The company, G4S, has agreed to reimburse the British government for the cost of deploying thousands of British military personnel to provide security during the Games — estimated to be as much as $78 million. It has also agreed to reimburse the U.S. government for the cost of manning gates with American troops.
The 8th Army would not divulge how much G4S would pay.
G4S, based in Britain, took over gate security at most U.S. Army installations on the Korean Peninsula in December 2011, but could not hire enough guards to do the job. Most who worked for the previous security provider, Joeun Systems Corp., refused to work for the new firm, claiming G4S offered lower pay and longer hours.
The military closed or limited hours at some gates and had soldiers temporarily man others until the company reached full staffing in March.

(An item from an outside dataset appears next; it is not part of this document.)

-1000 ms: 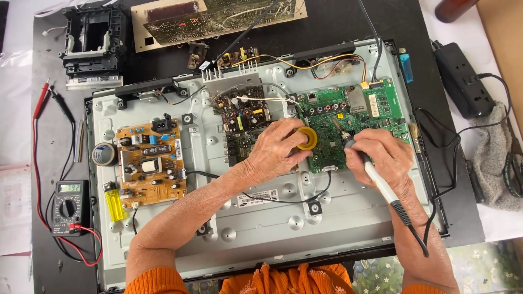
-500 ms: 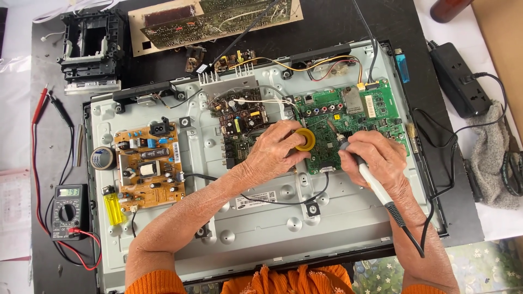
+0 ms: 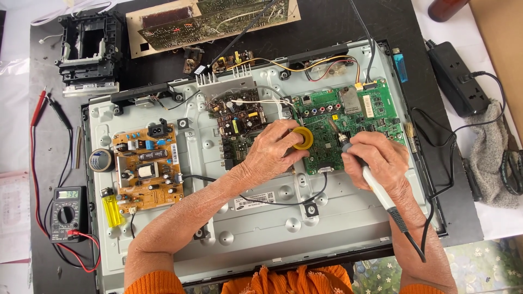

Eighth Army spokesman Col. Andrew Mutter would not disclose the number of guards eventually hired by G4S, but he said the company has hired “a workforce of sufficient strength to meet the government’s requirements.” A G4S spokesman previously said the company needed more than 600 guards for USFK bases.
“G4S is in substantial compliance with the terms and conditions of the contract,” Mutter said in response to questions about whether there had been additional problems with the company and if the military was satisfied with G4S’ performance.
U.S. officials have previously valued the five-year contract with G4S at $109 million.
In London, G4S has estimated its losses for the Olympics at 35 million to 50 million pounds, the equivalent of $54 million to $78 million.